We all know that that our clinical trials system is not working as it is. A strong body of evidence suggests that the one test, one drug model is inefficient and expensive; and that a very low percentage of patients are even being made aware of, let alone participating in, clinical trials. When you consider the challenges of running trials for increasingly smaller, more targeted populations – as is the case with personalized medicines – the obstacles to bringing new therapies to patients who need them can seem overwhelming.
But last week brought forth an exciting example of what is possible if we expand options to patients in a meaningful way. The Lung Cancer Master Protocol (Lung-MAP) trial is a newly opened, multi-drug, targeted screening approach that matches patients with promising new treatments based on their unique tumor profiles. As Bonnie Addario, founder & chair of the Bonnie J. Addario Lung Cancer Foundation, put it: “For the first time, a biomarker-driven lung cancer clinical trial will begin with the patient as the focus of the trial, and personalizing therapy to the specific mutations in their tumor, unlike the traditional method of focusing on the drug and testing who responds to it.”
Lung-MAP was first proposed at the 2012 Conference on Clinical Cancer Research hosted by Friends of Cancer Research and the Brookings Institution.

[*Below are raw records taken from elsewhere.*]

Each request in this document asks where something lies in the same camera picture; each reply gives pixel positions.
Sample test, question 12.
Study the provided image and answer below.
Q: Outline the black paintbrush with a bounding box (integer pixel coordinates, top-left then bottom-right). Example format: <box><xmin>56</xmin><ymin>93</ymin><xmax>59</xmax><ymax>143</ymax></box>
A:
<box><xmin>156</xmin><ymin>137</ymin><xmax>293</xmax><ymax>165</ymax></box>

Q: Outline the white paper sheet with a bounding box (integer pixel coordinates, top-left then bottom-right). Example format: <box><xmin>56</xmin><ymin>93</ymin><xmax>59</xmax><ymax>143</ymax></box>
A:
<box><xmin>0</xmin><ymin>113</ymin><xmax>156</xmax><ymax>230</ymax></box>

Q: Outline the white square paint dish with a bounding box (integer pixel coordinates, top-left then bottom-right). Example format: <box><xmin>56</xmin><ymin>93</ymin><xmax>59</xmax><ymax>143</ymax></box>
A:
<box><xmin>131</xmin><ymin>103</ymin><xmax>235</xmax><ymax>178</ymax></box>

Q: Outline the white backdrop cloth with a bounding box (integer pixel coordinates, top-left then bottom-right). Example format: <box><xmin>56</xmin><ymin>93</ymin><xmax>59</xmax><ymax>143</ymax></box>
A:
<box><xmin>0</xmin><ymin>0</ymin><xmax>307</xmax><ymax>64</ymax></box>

Friends, in conjunction with its government and industry partners, then developed a clinical trial design in a series of workshops, forums, and working groups.

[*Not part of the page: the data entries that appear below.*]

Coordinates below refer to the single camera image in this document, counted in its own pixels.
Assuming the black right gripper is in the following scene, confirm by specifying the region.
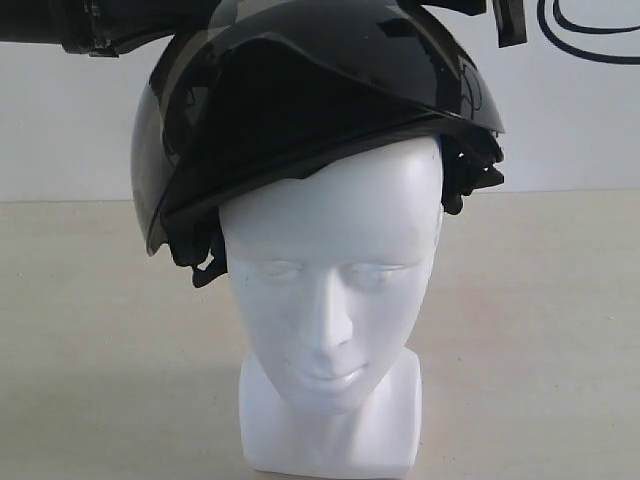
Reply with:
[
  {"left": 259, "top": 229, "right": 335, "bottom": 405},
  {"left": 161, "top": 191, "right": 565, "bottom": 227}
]
[{"left": 399, "top": 0, "right": 527, "bottom": 48}]

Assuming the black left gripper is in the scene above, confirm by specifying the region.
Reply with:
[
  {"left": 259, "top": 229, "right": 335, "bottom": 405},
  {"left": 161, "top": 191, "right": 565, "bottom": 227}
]
[{"left": 59, "top": 0, "right": 219, "bottom": 56}]

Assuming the black helmet with visor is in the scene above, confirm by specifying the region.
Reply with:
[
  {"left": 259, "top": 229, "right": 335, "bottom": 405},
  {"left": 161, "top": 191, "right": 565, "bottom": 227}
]
[{"left": 130, "top": 1, "right": 504, "bottom": 288}]

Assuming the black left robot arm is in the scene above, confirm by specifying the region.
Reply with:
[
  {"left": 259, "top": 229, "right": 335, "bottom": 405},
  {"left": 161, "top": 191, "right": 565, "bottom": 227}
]
[{"left": 1, "top": 0, "right": 219, "bottom": 58}]

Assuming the white mannequin head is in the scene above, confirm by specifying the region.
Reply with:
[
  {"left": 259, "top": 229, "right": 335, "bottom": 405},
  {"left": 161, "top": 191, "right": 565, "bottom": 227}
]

Last Wednesday, two days after Lung-MAP first began enrolling patients, FasterCures’ LaTese Briggs moderated a Webinar with three of the trial’s founding partners to discuss the impressively rapid establishment of this potentially transformative public/private partnership.
“This trial gives patients a seat at the table that is not just symbolic, but substantive,” said Friends’ Ellen Sigal. She pointed out that while the rise of personalized medicine has improved many aspects of patient care, it has also exacerbated the challenges of running a clinical trial. Initially inspired by feedback from the FDA, the partners each recognized the unmet need and collectively sought to reach consensus on the design of a biomarker-driven, multi-drug, multi-arm Phase 2/3 registration trial in squamous cell lung cancer. “It came together because we all worked together.”
Through the joint efforts of the National Cancer Institute (NCI), Friends of Cancer Research, SWOG Cancer Research, the Foundation for the National Institutes of Health, five pharmaceutical companies (Amgen, Genentech, Pfizer, AstraZeneca, and AstraZeneca’s global biologics R&D arm, MedImmune), and Foundation Medicine, The Lung-MAP clinical trial seeks to change and accelerate the way new therapies are tested and approved and serve as a model for how future clinical trials can be conducted.
The study will identify “actionable” molecular abnormalities in tumor specimens from thousands of patients with squamous cell lung cancer. The protocol allows doctors at medical centers to enroll their patients locally. Meanwhile tumor samples will be checked in a central lab for hundreds of potential abnormalities. Patients are assigned to an investigative arm based on their tumor’s profile, which raises the likelihood of a response.
“We look at over 200 different genes, different genetic alterations, and different abnormalities in a tumor that are potentially driving that tumor; because if we’re going to knock out that tumor, we want to find its Achilles heel” said Roy Herbst of the Yale Cancer Center.
What makes this process especially unique is that instead of having to undergo multiple diagnostic tests to determine eligibility for many diﬀerent studies, enrollees are tested just once. And the speed with which it was developed – from the initial white paper in February of 2012 to enrollment opening in June of 2014 – is all but unprecedented.
“When we knew we were going to put this partnership together, we realized we would have to rise to the challenge of really making things much more efficient and streamlining. We were able to get this trial open for enrollment very rapidly by any standards,” noted National Cancer Institute’s Jeffrey Abrams.
The founders hope the study will break down of the traditional barriers that keep patients out of clinical trials, and will serve as a model for other therapeutic areas.